PETALING JAYA: Gabungan Parti Sarawak’s landslide victory in the state election shows that the Chinese community is back to supporting the coalition, a political activist said.
Francis Paul Siah said Chinese voters in the state were rallying behind SUPP, a GPS component.
“It also shows that the Chinese opted for stability and experience in governance which they saw in the GPS administration, rather than the messy lot of unknown politicians in the eight opposition parties who were fighting each other,” said Siah who leads the Movement for Change, Sarawak (MoCS).
He urged PBB to stop “bullying” the party, alluding to the SUPP’s loss of its traditional seats, namely Mambong and Dudong, as one ugly episode before the election which should not have happened.
The two seats were given to the Progressive Democratic Party (PDP) and PBB, making it very uncomfortable for the SUPP leadership.
“Now that the Chinese are behind SUPP, they have to give more respect to the SUPP president as the paramount leader for Sarawak Chinese,” he told FMT, referring to Dr Sim Kui Hian, who won re-election in Batu Kawah with an increased majority.
GPS won 76 of the 82 seats yesterday.
Pakatan Harapan, meanwhile, suffered a huge setback in Sarawak with DAP only winning two of the 24 seats it contested while PKR lost in all its 28 seats.
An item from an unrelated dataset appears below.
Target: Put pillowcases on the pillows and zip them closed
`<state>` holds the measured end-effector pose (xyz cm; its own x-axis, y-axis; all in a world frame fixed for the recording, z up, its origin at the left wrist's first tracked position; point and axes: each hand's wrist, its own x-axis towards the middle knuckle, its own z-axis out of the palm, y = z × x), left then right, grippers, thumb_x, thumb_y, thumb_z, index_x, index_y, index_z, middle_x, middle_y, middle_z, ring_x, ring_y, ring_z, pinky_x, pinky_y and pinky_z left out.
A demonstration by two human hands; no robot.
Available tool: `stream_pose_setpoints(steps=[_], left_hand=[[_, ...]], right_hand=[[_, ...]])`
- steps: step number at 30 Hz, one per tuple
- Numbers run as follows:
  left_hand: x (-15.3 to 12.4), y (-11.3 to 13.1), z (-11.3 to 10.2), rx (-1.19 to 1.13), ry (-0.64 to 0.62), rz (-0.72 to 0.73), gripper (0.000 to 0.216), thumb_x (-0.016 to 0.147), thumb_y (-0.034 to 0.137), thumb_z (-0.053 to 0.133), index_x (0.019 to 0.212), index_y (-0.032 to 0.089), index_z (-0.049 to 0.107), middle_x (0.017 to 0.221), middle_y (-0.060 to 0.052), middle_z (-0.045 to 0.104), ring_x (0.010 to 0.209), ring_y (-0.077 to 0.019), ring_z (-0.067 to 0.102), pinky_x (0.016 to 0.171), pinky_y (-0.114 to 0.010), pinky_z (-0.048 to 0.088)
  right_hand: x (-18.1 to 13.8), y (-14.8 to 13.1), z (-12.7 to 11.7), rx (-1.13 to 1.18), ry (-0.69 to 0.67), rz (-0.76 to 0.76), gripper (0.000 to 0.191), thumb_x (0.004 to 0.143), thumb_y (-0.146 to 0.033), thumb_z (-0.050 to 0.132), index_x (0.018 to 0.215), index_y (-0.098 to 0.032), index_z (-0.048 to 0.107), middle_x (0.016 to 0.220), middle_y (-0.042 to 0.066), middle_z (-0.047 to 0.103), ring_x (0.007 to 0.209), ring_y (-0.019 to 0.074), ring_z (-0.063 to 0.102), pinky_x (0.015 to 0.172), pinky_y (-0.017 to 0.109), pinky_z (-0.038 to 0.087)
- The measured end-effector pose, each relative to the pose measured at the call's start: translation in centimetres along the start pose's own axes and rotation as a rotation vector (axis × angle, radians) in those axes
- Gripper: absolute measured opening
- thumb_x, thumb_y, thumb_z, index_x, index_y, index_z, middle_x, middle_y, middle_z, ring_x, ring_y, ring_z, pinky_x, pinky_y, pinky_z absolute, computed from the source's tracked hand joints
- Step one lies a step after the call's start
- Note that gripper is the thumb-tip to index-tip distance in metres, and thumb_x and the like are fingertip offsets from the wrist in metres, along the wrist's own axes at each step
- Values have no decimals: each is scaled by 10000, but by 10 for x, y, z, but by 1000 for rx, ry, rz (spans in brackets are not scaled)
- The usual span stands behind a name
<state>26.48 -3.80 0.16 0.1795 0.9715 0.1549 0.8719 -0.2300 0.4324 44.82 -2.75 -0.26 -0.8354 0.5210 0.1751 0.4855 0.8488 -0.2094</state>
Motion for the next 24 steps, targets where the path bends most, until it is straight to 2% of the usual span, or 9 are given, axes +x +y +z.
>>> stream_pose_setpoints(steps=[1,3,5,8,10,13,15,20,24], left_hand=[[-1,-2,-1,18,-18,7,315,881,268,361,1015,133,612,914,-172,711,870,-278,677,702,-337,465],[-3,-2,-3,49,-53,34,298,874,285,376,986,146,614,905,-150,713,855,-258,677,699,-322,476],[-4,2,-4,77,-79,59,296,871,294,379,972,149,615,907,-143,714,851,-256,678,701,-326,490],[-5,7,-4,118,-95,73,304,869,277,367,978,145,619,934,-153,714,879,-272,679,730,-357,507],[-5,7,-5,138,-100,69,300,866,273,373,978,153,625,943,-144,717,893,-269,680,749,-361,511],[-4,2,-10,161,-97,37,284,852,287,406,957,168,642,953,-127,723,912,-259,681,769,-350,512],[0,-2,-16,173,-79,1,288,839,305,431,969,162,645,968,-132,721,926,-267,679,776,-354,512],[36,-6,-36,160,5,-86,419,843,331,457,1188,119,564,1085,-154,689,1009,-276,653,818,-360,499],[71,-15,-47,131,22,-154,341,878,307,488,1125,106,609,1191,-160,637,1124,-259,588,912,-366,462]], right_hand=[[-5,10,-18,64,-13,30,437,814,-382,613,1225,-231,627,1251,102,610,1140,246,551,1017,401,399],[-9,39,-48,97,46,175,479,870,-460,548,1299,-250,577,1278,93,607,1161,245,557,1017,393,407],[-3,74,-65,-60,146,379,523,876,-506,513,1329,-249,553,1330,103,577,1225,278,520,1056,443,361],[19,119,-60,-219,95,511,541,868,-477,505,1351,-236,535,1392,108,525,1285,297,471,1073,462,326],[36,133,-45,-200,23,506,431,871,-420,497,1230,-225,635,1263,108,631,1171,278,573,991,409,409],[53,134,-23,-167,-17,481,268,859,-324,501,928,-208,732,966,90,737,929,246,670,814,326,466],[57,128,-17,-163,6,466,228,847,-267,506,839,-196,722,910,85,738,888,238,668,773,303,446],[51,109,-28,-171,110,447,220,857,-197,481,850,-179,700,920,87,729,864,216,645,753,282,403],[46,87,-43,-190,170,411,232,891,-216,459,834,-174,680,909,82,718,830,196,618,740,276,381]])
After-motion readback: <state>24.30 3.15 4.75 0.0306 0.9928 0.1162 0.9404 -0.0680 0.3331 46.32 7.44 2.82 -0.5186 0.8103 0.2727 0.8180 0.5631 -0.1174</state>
Amanah, which contested eight seats, also failed to win a single one.
Political scientist James Chin, who had predicted GPS’ landslide win, said people had been angry with Sarawak DAP for several reasons for some time.
The main reason was that its representatives did not perform well when Pakatan Harapan was in power for 22-months.
“The fact is, a Chinese DAP leader did a bad job at a federal level and voters wanted to send a message,” he said referring to Chong Chieng Jen, who was the deputy domestic trade and consumer affairs minister.
Chin, of the University of Tasmania’s Asia Institute, also said many disliked Chong “personally”.
“People are angry at DAP,” he said, adding that prior to the polls there was an undercurrent that the party would lose its seats.
While GPS’ victory was no surprise, the results raise Abang Johari Openg’s status to that of an “undisputed King of Sarawak politics”.
“GPS will be super confident for GE15.”
Awang Azman Pawi of Universiti Malaya says that with the win, GPS could plan for the next general election without needing to join Perikatan Nasional or Barisan Nasional.
“PN and BN will need to be on good terms with GPS, especially for the next GE.”